Could you copy every line from the material below in which "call" appears?
=== Begin Enclosure ===
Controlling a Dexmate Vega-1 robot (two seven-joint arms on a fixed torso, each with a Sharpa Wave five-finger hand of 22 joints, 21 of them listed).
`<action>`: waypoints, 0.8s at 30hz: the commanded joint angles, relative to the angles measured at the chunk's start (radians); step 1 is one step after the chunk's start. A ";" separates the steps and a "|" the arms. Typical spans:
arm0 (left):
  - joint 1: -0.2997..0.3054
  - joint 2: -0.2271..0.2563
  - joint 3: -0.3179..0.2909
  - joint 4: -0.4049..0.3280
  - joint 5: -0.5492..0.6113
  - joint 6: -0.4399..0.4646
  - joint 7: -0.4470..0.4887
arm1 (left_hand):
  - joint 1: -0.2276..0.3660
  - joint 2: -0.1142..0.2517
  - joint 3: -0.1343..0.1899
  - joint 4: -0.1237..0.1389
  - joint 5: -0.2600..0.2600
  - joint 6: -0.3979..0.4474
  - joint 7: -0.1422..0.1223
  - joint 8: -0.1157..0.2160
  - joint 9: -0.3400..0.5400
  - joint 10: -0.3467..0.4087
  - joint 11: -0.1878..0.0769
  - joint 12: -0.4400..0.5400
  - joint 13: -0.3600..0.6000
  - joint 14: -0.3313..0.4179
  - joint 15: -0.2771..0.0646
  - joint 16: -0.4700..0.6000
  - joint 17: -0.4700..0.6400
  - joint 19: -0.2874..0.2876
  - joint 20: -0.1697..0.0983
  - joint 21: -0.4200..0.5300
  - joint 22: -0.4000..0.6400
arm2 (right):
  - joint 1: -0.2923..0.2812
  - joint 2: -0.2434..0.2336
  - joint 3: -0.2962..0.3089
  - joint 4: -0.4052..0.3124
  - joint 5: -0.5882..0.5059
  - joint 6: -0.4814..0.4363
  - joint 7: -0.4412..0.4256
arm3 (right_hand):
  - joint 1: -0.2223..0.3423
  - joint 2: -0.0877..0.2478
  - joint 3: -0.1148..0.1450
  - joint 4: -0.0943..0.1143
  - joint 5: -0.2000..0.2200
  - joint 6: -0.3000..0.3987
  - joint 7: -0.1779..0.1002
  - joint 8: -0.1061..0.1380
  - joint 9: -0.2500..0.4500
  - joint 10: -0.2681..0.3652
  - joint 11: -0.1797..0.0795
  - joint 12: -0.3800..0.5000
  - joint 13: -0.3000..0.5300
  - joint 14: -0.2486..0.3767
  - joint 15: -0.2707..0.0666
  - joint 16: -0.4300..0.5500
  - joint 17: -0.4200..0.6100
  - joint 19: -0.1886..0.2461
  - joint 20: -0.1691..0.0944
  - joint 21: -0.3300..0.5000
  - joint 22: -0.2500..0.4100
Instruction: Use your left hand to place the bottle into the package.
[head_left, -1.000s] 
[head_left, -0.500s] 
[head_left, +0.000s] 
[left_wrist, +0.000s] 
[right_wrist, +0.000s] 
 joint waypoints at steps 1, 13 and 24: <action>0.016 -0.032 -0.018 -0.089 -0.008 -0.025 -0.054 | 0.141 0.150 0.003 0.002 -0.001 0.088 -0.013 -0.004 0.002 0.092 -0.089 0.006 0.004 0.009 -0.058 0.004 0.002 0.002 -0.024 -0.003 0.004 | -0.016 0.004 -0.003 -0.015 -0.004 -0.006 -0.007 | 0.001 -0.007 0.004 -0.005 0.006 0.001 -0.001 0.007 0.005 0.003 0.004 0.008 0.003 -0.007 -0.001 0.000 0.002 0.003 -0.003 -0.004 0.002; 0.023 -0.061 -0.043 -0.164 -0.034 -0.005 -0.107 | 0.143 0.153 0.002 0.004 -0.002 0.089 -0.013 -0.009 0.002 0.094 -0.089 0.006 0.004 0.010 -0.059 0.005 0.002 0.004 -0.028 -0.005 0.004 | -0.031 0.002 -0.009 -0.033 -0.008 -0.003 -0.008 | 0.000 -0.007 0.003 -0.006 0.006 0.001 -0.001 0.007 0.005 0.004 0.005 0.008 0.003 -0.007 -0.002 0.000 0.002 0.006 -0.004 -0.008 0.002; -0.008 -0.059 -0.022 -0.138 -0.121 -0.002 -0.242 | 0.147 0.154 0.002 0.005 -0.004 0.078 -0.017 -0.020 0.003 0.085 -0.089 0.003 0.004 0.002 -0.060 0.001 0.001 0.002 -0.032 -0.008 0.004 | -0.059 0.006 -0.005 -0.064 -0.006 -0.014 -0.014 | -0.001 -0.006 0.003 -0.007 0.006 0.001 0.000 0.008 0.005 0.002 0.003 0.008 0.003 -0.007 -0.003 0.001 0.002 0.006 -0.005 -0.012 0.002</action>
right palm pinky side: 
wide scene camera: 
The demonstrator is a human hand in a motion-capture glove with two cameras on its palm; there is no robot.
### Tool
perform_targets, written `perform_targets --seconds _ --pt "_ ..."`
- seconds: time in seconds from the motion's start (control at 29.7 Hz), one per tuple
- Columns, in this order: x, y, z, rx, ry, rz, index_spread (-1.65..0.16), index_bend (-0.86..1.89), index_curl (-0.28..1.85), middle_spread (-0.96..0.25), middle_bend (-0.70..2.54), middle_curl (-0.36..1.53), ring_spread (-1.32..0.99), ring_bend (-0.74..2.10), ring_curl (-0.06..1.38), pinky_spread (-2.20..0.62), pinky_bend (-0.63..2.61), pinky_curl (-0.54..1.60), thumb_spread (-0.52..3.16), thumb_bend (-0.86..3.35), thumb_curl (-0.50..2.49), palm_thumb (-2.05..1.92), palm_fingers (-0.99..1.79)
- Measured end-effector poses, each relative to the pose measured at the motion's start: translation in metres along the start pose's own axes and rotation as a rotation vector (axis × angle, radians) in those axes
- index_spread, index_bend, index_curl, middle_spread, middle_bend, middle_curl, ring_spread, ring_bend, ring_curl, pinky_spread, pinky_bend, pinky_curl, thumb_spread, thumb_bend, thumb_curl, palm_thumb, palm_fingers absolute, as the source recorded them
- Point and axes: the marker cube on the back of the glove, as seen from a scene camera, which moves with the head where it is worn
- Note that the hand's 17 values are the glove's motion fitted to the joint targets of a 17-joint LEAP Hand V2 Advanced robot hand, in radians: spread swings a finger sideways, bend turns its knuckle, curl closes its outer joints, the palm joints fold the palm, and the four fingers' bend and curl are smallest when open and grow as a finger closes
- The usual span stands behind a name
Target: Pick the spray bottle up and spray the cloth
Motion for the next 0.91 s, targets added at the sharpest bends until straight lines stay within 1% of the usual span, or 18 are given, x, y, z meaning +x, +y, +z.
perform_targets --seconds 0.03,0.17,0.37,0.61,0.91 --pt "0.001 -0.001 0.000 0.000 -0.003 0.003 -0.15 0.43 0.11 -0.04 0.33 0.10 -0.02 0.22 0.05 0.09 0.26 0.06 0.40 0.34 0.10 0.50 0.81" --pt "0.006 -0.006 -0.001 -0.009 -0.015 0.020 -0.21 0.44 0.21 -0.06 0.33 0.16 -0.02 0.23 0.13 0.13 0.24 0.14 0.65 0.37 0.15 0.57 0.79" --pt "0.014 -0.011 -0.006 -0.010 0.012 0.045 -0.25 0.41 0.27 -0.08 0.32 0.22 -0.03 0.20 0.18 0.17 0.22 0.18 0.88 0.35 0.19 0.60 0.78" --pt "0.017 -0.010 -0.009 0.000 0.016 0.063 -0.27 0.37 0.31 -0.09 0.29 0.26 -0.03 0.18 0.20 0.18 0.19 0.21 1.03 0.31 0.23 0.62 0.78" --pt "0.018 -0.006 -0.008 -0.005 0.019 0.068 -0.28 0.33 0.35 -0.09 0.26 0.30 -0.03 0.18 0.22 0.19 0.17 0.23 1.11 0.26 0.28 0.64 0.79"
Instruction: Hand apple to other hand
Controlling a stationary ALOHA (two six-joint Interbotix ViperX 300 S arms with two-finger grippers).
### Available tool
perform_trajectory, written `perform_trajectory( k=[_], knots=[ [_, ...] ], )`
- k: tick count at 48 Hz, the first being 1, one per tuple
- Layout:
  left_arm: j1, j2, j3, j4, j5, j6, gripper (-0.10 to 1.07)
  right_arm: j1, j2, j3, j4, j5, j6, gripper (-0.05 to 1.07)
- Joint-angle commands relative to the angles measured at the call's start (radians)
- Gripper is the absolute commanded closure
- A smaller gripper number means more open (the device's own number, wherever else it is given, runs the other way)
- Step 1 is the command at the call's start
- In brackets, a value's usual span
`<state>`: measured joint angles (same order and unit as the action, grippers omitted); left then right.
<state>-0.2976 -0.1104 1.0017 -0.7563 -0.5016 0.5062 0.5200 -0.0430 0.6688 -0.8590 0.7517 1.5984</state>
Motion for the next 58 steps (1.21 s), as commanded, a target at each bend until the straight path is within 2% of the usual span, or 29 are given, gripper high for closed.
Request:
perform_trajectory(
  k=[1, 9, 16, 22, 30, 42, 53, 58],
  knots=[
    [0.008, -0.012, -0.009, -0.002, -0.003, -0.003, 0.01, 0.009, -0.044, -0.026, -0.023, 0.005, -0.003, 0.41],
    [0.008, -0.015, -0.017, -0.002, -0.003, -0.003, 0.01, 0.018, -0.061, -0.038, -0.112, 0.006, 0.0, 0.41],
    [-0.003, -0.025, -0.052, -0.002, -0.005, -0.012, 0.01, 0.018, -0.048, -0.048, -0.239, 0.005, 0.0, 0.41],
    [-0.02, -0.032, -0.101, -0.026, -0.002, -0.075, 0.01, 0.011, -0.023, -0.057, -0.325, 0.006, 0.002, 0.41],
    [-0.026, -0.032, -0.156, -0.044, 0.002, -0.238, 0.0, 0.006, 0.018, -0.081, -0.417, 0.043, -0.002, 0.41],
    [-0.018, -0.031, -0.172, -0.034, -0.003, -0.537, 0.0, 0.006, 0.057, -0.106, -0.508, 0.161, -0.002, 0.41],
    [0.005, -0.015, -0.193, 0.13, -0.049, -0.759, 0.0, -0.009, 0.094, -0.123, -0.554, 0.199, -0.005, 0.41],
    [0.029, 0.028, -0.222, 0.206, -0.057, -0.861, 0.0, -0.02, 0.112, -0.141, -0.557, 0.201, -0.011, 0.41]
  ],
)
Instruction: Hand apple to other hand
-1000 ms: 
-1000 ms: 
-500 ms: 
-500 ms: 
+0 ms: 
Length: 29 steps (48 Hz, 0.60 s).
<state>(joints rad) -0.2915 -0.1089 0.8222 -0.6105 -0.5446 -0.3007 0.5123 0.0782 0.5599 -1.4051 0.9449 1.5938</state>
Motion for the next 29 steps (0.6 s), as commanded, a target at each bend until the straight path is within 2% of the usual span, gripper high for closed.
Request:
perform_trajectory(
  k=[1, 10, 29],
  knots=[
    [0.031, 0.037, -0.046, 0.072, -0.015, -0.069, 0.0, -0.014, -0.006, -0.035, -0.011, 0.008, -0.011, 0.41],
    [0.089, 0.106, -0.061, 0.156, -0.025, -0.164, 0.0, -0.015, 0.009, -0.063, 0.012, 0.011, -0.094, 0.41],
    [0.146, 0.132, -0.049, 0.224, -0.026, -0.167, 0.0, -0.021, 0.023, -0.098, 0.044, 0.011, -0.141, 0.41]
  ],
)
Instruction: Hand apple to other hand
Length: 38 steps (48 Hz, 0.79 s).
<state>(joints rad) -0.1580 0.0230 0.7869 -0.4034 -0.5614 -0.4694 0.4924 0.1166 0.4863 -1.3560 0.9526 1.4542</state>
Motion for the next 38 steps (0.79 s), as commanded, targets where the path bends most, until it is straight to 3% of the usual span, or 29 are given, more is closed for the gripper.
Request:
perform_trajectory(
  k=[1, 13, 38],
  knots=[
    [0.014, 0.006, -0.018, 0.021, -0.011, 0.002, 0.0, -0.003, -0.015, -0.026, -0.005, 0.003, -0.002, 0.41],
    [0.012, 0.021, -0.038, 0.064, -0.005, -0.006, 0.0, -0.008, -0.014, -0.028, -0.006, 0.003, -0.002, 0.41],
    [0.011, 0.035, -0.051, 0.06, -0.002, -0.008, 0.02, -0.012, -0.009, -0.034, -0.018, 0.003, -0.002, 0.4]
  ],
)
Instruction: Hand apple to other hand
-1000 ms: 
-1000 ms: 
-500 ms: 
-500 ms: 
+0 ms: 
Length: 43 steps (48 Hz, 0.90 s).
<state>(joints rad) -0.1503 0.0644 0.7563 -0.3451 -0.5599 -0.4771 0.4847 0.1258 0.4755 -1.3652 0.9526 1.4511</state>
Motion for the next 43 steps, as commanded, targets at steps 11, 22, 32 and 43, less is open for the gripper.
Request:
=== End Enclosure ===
■ **Result for this task**:
- Joint-angle commands relative to the angles measured at the call's start (radians)
- Step 1 is the command at the call's start

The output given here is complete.